Hey theres a creepy ass guy stalking our house.i would look alive geting in 2nite.
i was concerned for your health after you took your "last shot" four times...
They are providing beer and having a margarita machine. This cannot be passed up.
If we were to wake in ur bed together, what are the 3 words you would say to me?
Get out now.
btw i have an angry voicemail of you yelling at me to get you a sandwich or die.
Just used your umbrella as a puke sheild. Thanks man.
When we found you, you were using the bottle of Captain as a pillow...with a note on your forehead that said don't wake up the champion.
...And then you kept screaming "cock mouth" in her face every time she tried to talk.

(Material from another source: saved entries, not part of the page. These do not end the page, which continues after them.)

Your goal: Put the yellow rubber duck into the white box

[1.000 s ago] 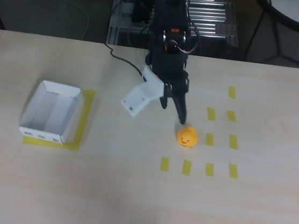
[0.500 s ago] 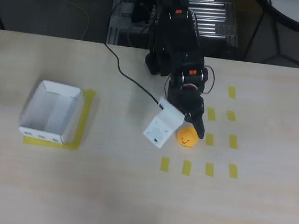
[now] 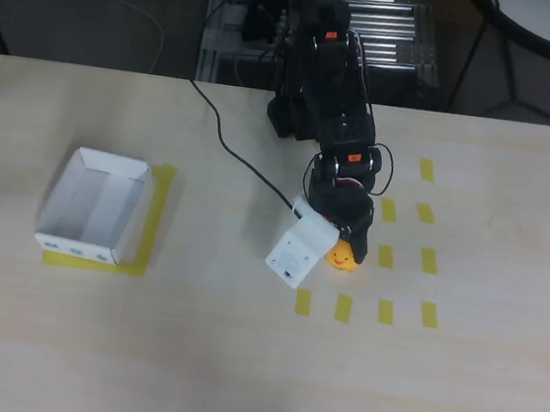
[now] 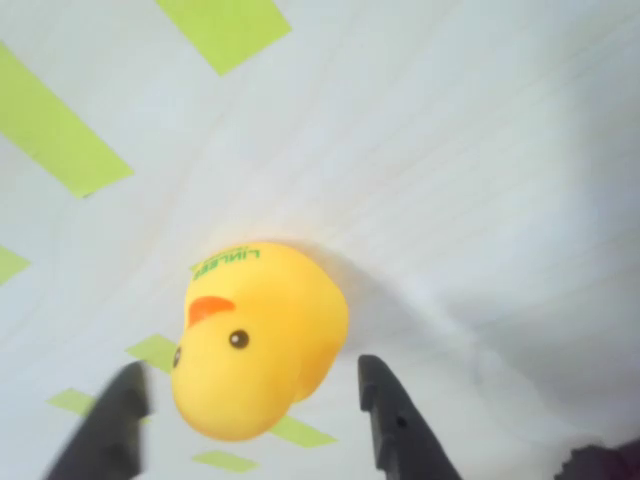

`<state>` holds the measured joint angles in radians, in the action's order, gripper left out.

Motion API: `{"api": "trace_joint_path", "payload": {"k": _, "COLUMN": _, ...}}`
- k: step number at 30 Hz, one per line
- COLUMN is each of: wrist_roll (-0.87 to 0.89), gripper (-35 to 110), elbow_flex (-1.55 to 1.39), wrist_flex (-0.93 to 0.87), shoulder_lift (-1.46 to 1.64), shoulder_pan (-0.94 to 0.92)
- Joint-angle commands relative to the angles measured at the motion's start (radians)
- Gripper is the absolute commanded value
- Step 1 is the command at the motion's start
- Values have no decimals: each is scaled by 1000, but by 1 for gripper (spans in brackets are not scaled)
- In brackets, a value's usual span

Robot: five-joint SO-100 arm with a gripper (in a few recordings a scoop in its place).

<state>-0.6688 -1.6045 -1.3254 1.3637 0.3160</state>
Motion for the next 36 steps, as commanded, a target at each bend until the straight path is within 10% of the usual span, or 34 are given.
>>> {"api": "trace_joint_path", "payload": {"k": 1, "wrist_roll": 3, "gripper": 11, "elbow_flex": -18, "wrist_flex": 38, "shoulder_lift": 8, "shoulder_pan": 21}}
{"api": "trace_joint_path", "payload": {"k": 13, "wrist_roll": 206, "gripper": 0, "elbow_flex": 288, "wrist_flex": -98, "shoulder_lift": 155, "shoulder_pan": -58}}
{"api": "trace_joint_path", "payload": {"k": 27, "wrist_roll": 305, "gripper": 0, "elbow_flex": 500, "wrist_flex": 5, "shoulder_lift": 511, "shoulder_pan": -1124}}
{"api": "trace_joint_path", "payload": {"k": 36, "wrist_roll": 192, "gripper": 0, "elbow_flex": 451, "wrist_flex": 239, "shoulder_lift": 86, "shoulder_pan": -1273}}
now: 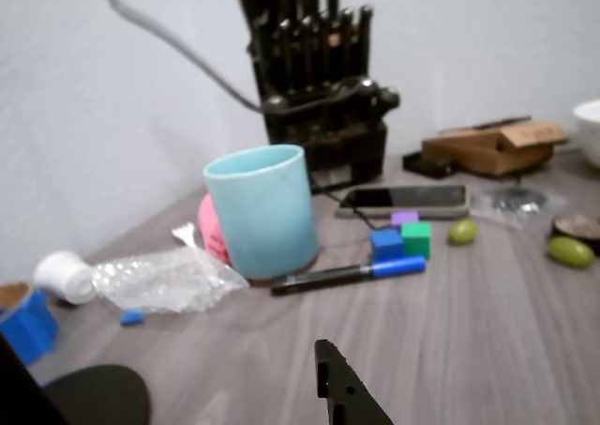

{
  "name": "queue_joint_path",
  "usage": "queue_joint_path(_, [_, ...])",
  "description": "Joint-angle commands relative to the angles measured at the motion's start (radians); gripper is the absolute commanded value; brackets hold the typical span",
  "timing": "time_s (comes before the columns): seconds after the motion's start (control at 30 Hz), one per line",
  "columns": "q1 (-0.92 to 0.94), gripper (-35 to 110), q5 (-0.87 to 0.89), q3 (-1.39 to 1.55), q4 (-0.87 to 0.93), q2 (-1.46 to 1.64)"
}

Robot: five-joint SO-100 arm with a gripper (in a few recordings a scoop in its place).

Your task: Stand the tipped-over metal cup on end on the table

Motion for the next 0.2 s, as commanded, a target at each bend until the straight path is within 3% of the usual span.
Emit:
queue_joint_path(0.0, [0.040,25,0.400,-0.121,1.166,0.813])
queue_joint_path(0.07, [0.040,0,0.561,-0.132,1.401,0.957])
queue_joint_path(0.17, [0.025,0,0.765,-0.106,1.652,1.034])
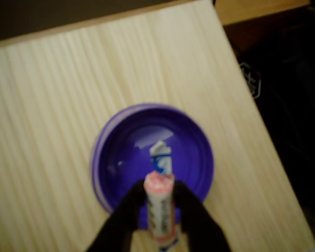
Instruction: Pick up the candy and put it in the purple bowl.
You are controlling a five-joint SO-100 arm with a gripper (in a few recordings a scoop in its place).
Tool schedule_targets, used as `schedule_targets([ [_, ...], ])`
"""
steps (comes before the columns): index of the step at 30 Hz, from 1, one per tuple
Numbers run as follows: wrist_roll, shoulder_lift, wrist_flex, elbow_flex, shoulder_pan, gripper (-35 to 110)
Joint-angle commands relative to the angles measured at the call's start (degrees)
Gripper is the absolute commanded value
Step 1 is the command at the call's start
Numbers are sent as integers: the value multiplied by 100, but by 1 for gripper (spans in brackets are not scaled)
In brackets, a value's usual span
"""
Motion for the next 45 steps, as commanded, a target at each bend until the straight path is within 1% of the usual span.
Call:
schedule_targets([
  [1, -79, 132, -246, -677, -123, 2],
  [6, -123, -97, -202, -932, -149, 4],
  [21, -272, -35, -483, -844, -237, 12],
  [24, -211, -114, -360, -967, -237, 11],
  [28, -141, -79, -457, -844, -237, 9],
  [31, -44, 9, -545, -729, -246, -1],
  [34, 123, 132, -413, -650, -229, -1],
  [41, 439, 1011, -475, 422, -105, -1],
  [45, 483, 1257, -132, 686, 0, -1],
])
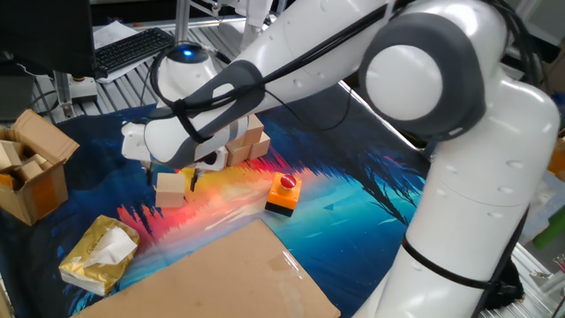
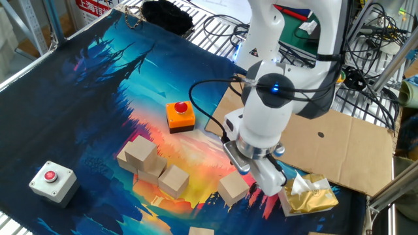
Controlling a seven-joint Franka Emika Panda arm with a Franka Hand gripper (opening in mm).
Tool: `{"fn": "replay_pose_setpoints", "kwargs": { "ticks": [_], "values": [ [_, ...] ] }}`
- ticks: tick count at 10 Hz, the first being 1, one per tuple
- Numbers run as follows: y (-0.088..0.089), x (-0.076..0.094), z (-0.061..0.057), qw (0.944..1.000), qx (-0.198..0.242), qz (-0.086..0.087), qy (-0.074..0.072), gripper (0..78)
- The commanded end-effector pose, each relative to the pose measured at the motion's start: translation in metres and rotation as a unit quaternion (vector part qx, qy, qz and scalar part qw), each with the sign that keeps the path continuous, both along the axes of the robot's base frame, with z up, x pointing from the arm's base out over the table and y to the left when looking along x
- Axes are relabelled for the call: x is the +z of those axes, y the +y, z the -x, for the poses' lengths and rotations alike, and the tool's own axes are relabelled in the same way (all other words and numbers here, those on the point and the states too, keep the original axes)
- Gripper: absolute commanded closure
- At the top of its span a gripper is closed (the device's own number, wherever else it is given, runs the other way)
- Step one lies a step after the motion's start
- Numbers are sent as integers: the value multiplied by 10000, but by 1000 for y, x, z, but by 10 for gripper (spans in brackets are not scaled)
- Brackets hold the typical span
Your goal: Stack the blocks into a pyramid shape
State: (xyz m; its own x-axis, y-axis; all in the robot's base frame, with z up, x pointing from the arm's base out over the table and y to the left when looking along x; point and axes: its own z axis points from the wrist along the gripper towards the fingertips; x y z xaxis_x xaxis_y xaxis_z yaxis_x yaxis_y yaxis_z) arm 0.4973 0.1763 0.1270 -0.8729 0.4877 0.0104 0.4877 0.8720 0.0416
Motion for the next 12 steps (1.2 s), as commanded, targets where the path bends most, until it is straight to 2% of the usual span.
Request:
{"fn": "replay_pose_setpoints", "kwargs": {
  "ticks": [1,6,12],
  "values": [
    [1,-3,-4,10000,1,-11,-22,1],
    [2,-10,-15,10000,50,17,-30,1],
    [-1,-17,-18,9999,81,46,-78,1]
  ]
}}
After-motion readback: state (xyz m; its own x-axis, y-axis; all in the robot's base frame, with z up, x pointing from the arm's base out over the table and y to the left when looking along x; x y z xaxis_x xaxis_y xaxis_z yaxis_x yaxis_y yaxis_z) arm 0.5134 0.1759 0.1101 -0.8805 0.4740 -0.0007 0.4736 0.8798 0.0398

Ok. I am hammered I will admit it but my legacy needs to live and your the only woman that could spawn satan. We need to talk.
Nope. Flying out tonight. Staying with my great aunt who is an ex nun turned hostel owner. Best and likely most dangerous St. Patty's Day to commence in 10 hours. IRELAND!
Be safe. And I hate you.
Moonshine marathon is never a good idea
I told you that you should stop drinking and you responded "Thanks for telling me how to live, North Korea!"
i mostly like you because you have a nice nose and that's an important trait to pass on to my future children
ya I went to the grocery store literally just for cheese and condoms
I just don’t understand what sort of USPS worker wants to take my unitard and sex toys.